Your task is to retype the listing word for word.

===== EXERCISE DATA =====

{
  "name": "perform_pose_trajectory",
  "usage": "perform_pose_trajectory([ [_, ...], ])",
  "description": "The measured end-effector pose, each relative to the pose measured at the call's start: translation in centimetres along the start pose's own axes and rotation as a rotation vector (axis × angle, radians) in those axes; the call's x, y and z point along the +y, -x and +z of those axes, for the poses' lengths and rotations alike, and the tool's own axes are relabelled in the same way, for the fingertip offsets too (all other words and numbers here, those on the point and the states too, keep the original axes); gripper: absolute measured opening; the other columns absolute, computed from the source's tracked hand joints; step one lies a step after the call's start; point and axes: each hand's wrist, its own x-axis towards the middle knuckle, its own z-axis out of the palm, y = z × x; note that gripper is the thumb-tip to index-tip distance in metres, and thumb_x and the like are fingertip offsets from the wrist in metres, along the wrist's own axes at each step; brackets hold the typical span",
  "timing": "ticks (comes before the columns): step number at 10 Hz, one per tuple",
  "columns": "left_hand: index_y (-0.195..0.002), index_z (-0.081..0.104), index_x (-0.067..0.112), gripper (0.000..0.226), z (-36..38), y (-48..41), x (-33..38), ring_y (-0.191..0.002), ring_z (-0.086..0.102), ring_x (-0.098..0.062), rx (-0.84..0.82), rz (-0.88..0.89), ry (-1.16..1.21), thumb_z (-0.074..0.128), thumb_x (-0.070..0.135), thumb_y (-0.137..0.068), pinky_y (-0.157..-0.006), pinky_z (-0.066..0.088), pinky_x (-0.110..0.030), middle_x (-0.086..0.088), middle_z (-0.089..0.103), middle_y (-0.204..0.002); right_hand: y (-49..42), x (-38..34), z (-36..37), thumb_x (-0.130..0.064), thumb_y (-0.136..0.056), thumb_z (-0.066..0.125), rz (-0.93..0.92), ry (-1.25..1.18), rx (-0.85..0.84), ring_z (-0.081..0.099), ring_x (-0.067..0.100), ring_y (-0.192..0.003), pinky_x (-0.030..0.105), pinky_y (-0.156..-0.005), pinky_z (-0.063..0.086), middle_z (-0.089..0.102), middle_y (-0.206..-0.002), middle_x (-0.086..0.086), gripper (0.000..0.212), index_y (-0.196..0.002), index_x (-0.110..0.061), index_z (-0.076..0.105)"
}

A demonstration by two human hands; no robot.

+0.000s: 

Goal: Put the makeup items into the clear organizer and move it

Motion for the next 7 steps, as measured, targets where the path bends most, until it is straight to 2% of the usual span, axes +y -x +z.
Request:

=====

EXERCISE OUTPUT:
{
  "name": "perform_pose_trajectory",
  "usage": "perform_pose_trajectory([ [_, ...], ])",
  "description": "The measured end-effector pose, each relative to the pose measured at the call's start: translation in centimetres along the start pose's own axes and rotation as a rotation vector (axis × angle, radians) in those axes; the call's x, y and z point along the +y, -x and +z of those axes, for the poses' lengths and rotations alike, and the tool's own axes are relabelled in the same way, for the fingertip offsets too (all other words and numbers here, those on the point and the states too, keep the original axes); gripper: absolute measured opening; the other columns absolute, computed from the source's tracked hand joints; step one lies a step after the call's start; point and axes: each hand's wrist, its own x-axis towards the middle knuckle, its own z-axis out of the palm, y = z × x; note that gripper is the thumb-tip to index-tip distance in metres, and thumb_x and the like are fingertip offsets from the wrist in metres, along the wrist's own axes at each step; brackets hold the typical span",
  "timing": "ticks (comes before the columns): step number at 10 Hz, one per tuple",
  "columns": "left_hand: index_y (-0.195..0.002), index_z (-0.081..0.104), index_x (-0.067..0.112), gripper (0.000..0.226), z (-36..38), y (-48..41), x (-33..38), ring_y (-0.191..0.002), ring_z (-0.086..0.102), ring_x (-0.098..0.062), rx (-0.84..0.82), rz (-0.88..0.89), ry (-1.16..1.21), thumb_z (-0.074..0.128), thumb_x (-0.070..0.135), thumb_y (-0.137..0.068), pinky_y (-0.157..-0.006), pinky_z (-0.066..0.088), pinky_x (-0.110..0.030), middle_x (-0.086..0.088), middle_z (-0.089..0.103), middle_y (-0.204..0.002); right_hand: y (-49..42), x (-38..34), z (-36..37), thumb_x (-0.130..0.064), thumb_y (-0.136..0.056), thumb_z (-0.066..0.125), rz (-0.93..0.92), ry (-1.25..1.18), rx (-0.85..0.84), ring_z (-0.081..0.099), ring_x (-0.067..0.100), ring_y (-0.192..0.003), pinky_x (-0.030..0.105), pinky_y (-0.156..-0.005), pinky_z (-0.063..0.086), middle_z (-0.089..0.102), middle_y (-0.206..-0.002), middle_x (-0.086..0.086), gripper (0.000..0.212), index_y (-0.196..0.002), index_x (-0.110..0.061), index_z (-0.076..0.105)"
}

A demonstration by two human hands; no robot.

+0.000s: 

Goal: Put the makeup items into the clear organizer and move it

Motion for the next 7 steps, as measured, targets where the path bends most, until it is straight to 2% of the usual span, axes +y -x +z.
Request:

Nothing further is needed for this answer.